Exercise objective: Each line of the material that mentions the word "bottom" is to be copied.

Given data:
|---|

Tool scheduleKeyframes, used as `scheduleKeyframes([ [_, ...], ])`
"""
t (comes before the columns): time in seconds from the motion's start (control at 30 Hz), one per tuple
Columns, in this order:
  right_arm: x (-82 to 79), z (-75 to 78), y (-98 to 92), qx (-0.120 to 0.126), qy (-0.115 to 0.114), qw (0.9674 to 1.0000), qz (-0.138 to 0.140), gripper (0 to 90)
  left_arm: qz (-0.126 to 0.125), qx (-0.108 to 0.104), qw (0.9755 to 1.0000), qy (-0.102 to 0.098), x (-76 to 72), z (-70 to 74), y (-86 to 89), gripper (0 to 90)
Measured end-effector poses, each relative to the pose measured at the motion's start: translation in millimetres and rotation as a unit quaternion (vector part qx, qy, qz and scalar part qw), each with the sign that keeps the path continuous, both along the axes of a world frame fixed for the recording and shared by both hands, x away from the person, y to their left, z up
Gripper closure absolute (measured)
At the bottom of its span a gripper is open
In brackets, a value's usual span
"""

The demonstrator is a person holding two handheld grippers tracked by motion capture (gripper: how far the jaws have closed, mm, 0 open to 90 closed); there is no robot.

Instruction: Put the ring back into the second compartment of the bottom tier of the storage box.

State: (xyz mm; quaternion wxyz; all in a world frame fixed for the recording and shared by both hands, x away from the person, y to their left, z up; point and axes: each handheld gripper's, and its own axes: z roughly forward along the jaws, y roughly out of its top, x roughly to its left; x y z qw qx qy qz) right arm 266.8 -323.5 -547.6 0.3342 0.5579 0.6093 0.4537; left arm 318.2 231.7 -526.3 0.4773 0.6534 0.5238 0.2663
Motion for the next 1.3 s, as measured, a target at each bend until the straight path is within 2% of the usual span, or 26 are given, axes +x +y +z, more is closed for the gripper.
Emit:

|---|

Reply:
At the bottom of its span a gripper is open
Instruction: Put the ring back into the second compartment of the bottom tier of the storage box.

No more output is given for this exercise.